All the major equity indexes closed near their intraday lows with three indexes violating support, turning their near-term trends bearish. Cumulative market breadth weakened as well.
On the data side, any positive implications from overbought readings are counterbalanced by increased insider selling and the forward valuation of the S&P 500 remaining stretched.
Now, let's dig deeper and consider the implications going forward.
Index Charts & Market Breadth Weaken
Chart Source: Bloomberg
On the charts, all the major equity indexes closed lower Tuesday with negative internals on the NYSE and Nasdaq.
The close found all near their session lows that resulted in the MidCap 400, Russell 2000 (see above) and Value Line Arithmetic Index violating support and turning their near-term trends to bearish from neutral. The rest remain neutral.
Also, market cumulative breadth turned bearish for the All Exchange, NYSE and Nasdaq.
In short, a notable amount of technical damage was registered during the session.
No stochastic signals were generated.
Insiders Keep Selling
On the data dashboard, the 1-Day McClellan Overbought/Oversold Oscillators dropped back into oversold territory that would usually offer some expectations of strength (All Exchange: -62.13 NYSE: -73.30 Nasdaq: -55.7).
The percentage of S&P 500 issues trading above their 50-day moving averages (contrarian indicator) dropped to 36% and remains neutral.
The problem is the Open Insider Buy/Sell Ratio remains a major concern as insiders continued to increase their selling activity to a bearish 16.1. Their persistent selling into weakness instead of buying is quite worrisome.
The Open Insider buy/sell ratio is 16.1% (bearish)
The detrended Rydex Ratio (contrarian indicator) slipped to -0.17 and is neutral.
This week's AAII Bear/Bull Ratio (contrarian indicator) rose to 1.42 as bearish sentiment saw a sizable increase, and is now bullish.
The Investors Intelligence Bear/Bull Ratio (contrary indicator) is neutral at 28.8/38.4.
Valuation Remains Problematic
Valuation remains problematic as the forward 12-month consensus earnings estimates from Bloomberg for the S&P 500 dropped again to $220.27 per share. It continues to be a problem as the S&P's P/E multiple remains at a significant premium of 18.1x versus the "rule of 20" ballpark fair value at 16.0x. Said valuation, in our opinion, still suggests a high level of potential risk exists.
The S&P's forward earnings yield is 5.53%.

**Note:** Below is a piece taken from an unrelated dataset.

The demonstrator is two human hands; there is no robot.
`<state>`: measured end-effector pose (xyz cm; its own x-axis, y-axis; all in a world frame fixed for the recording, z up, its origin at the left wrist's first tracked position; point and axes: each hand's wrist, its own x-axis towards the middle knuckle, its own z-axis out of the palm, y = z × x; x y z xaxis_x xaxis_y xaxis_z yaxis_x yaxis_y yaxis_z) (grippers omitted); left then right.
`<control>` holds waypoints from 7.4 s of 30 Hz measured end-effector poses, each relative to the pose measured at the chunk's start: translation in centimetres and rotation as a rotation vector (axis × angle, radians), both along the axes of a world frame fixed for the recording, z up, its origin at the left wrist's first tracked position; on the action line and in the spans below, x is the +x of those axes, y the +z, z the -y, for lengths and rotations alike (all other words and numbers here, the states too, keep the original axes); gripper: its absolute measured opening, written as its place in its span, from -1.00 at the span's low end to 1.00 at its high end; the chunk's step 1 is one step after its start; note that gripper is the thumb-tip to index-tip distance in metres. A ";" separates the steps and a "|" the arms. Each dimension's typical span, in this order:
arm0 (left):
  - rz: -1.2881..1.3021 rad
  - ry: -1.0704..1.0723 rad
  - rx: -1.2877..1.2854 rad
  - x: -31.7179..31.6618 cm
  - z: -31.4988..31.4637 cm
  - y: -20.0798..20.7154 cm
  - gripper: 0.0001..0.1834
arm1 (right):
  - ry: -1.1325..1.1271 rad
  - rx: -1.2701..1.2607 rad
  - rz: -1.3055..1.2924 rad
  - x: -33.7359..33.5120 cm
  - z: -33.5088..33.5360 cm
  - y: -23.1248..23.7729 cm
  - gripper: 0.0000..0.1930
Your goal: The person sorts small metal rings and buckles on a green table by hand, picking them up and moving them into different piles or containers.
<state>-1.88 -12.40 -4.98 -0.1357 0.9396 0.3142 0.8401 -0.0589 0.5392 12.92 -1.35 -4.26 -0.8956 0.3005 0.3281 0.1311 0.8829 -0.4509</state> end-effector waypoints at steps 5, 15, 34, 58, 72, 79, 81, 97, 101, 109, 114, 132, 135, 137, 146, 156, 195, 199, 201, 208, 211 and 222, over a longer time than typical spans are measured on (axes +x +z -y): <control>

The 10-Year Treasury yield closed unchanged at 3.98%. It is short-term neutral with support at 3.90% and resistance at 4.13%, by our analysis.
Our Market Outlook
As has been the case for the past several sessions, insider selling activity and overvaluation suggest more patience is required to be confident the current correction has been completed. We would now add the weakening charts and market breadth to those concerns. We need evidence to suggest otherwise.